# [Your goal]
Print the whole listing exactly.
--- START ---
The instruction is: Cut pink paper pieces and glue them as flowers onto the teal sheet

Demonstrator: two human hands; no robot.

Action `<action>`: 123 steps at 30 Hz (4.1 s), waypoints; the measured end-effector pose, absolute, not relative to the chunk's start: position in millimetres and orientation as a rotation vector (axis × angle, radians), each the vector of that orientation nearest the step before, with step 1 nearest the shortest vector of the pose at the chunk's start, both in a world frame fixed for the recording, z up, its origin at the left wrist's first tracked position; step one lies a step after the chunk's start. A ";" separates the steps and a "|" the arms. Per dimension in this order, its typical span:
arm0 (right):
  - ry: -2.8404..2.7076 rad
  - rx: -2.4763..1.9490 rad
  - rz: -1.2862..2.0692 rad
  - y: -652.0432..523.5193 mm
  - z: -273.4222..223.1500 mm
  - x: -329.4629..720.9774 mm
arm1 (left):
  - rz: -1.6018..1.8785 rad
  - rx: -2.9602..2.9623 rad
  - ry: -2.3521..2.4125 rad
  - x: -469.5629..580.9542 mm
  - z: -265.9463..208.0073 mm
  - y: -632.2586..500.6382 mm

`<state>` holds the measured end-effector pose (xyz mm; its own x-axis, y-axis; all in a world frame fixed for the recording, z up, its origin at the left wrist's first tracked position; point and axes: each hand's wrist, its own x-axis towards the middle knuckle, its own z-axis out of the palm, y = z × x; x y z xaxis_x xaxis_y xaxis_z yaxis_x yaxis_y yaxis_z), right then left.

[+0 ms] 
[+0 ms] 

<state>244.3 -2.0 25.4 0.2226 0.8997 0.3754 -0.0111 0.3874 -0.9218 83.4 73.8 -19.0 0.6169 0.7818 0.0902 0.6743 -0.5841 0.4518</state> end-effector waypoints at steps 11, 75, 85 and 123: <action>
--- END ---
# [Reply to the task]
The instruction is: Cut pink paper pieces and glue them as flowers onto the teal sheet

Demonstrator: two human hands; no robot.

Action `<action>`: 123 steps at 30 Hz (4.1 s), waypoints; the measured end-effector pose, absolute, not relative to the chunk's start: position in millimetres and orientation as a rotation vector (axis × angle, radians), each the vector of that orientation nearest the step before, with step 1 nearest the shortest vector of the pose at the chunk's start, both in a world frame fixed for the recording, z up, its origin at the left wrist's first tracked position; step one lies a step after the chunk's start. A ";" separates the steps and a "|" the arms. Per dimension in this order, its typical span:
arm0 (right):
  - ry: -2.8404..2.7076 rad
  - rx: -2.4763..1.9490 rad
  - rz: -1.2862..2.0692 rad
  - y: -652.0432..523.5193 mm
  - z: -273.4222..223.1500 mm
  - x: -329.4629..720.9774 mm
arm1 (left):
  - rz: -1.6018..1.8785 rad
  - rx: -2.9602..2.9623 rad
  - ry: -2.3521..2.4125 rad
  - x: -469.5629..580.9542 mm
  - z: -265.9463..208.0073 mm
  - y: -632.2586..500.6382 mm

`<state>` holds the measured end-effector pose (xyz mm; its own x-axis, y-axis; all in a world frame fixed for the recording, z up, its origin at the left wrist's first tracked position; point and axes: each hand's wrist, its own x-axis towards the middle knuckle, its own z-axis out of the palm, y = z × x; x y z xaxis_x xaxis_y xaxis_z yaxis_x yaxis_y yaxis_z), right then left.

[+0 ms] 
[+0 ms] 

<state>244.3 -2.0 25.4 0.2226 0.8997 0.3754 -0.0111 0.3874 -0.9218 83.4 73.8 -19.0 0.6169 0.7818 0.0902 0.6743 -0.5841 0.4518</state> end-effector waypoints at steps 11, 75, 85 and 123: <action>

There is nothing further to this answer.